Artist Terry Greer recalled: "My main memory of Apocalypse was the pain we all went through. It was a hugely ambitious project and used a mix of rendered and hand drawn artwork from a variety of graphic styles (which didn't always work – although all the individual bits were great). Probably the worst fit was Tim White (an established SF artist) who had been commissioned to do the character designs. I like Tim's work, but his models were intensely detailed and quite unsuitable for reducing to the scale needed for an isometric game of this type. The creatures he designed looked great full screen, but reduced to the size they would be ingame they were often unrecognizable blobs. I don't know the reasons behind the decision to hire him, only that the problems were apparent to everyone in the art department, and I would have loved to have seen them ditched."

==Release==
X-COM: Apocalypse was originally released in the U.S. on July 15, 1997. It was re-released as part of the compilations X-COM Collection by Hasbro Interactive in 1999, and X-COM: Complete Pack in 2008 and 2K Huge Games Pack in 2009 by 2K Games. On September 5, 2008, the X-COM series, including X-COM Apocalypse, became available for sale on Valve's Steam platform; the game runs in a specially configured version of DOSBox.

==Reception==

Review scores
| Publication | Score |
|---|---|
| CNET Gamecenter | 8/10 |
| Computer Games Strategy Plus | 4/5 |
| Computer Gaming World | 4/5 |
| Edge | 9/10 |
| Game Informer | 9.5/10 |
| GameSpot | 8.6/10 |
| Next Generation | 3/5 |
| PC Gamer (US) | 86% |
| PC PowerPlay | 93% |
| PCMag | 4/5 |
| Science Fiction Weekly | B+ |

===Reviews===
The game received favorable reviews. Next Generation said, "In the end, Apocalypse is a step in the right direction, but a step with a wobble. With better control over the cityscape, and more distinct atmosphere and character, it would have been a smash. As it is, it's enjoyable, and well-worth the investment in money and time, but not what it could have been."
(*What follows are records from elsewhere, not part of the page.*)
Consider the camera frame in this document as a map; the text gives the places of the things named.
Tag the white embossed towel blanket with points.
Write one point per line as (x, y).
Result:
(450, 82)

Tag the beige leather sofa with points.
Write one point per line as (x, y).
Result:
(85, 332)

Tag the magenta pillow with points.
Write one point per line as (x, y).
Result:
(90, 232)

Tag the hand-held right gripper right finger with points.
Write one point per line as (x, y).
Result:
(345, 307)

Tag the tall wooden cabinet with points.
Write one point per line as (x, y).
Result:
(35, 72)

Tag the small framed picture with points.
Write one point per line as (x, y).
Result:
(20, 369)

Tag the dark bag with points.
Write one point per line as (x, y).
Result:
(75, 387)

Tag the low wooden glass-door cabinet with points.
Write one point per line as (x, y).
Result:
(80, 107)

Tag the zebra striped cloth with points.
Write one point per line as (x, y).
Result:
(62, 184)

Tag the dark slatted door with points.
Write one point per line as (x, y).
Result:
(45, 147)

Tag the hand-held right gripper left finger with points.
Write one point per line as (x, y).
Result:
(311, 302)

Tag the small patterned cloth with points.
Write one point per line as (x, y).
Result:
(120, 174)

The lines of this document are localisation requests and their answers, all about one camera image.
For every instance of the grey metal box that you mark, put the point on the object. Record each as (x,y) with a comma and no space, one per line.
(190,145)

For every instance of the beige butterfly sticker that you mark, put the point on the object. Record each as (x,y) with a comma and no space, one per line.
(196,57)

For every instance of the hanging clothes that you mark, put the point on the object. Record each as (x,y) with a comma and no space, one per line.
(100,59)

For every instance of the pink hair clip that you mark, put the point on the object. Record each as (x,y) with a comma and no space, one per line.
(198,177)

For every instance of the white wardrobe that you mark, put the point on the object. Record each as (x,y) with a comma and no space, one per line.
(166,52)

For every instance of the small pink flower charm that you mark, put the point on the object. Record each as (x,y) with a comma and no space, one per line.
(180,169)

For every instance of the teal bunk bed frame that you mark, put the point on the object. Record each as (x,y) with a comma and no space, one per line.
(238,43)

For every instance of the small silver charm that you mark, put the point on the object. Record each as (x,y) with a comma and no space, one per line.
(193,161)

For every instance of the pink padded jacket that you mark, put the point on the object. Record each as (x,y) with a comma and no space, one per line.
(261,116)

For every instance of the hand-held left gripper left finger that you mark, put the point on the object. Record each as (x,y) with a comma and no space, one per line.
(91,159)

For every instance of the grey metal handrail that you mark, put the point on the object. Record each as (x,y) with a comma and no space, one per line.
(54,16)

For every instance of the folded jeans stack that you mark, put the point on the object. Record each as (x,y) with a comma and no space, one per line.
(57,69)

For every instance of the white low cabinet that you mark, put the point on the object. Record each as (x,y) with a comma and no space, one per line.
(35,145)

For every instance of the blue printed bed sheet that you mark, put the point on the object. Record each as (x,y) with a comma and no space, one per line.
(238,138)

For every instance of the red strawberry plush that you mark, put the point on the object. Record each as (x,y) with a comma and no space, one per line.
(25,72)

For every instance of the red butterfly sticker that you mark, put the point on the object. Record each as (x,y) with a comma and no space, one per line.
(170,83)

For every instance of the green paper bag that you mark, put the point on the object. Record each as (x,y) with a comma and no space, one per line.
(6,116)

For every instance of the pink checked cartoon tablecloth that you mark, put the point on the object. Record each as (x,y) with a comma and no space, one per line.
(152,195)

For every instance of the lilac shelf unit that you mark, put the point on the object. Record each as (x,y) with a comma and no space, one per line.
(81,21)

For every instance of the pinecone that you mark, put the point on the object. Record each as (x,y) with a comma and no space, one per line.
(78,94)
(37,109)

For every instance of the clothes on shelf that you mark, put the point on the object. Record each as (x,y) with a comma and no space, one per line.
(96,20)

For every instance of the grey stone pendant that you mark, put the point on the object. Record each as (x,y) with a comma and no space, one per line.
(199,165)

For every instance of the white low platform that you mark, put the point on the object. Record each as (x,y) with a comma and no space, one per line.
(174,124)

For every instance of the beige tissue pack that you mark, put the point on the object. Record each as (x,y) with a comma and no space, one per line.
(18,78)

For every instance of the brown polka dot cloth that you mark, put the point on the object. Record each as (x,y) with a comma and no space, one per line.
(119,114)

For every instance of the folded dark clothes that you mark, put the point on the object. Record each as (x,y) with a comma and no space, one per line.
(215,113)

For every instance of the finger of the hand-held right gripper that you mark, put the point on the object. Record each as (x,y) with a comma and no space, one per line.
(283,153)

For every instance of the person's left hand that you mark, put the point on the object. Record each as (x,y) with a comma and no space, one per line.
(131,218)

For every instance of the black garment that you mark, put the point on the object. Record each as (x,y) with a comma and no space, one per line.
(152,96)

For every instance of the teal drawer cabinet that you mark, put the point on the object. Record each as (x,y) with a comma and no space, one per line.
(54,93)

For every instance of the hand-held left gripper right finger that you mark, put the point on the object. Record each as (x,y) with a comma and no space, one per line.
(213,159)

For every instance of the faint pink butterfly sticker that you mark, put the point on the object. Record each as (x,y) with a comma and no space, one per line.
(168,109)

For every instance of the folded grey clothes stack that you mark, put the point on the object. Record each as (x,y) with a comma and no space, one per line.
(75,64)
Despite the troubled development, Apocalypse was well received. GameSpot included it on their 2000 list of the most disappointing endings, criticizing the game for its "colorful, almost humorous tone," but added that otherwise the designers "did a great job."

===Sales===
The game debuted at No. 6 on PC Data's computer game sales chart for the month of July 1997. It secured 18th place the following month. By July 23, the game had shipped 120,000 units to retailers globally. Market research firm SofTrends estimated sell-through of 32,812 units during July alone.

===Awards===
The game won the award for "Turn-based Strategy" at PC PowerPlays 1997 Game of the Year Awards.

==Open-source remake==
In 2014 a group of developers formed to remake the game from scratch in C++, under the OpenApoc title. By 2018 the remake had reached an Alpha release state with the entire game playable from start to end and a growing community of developers and players.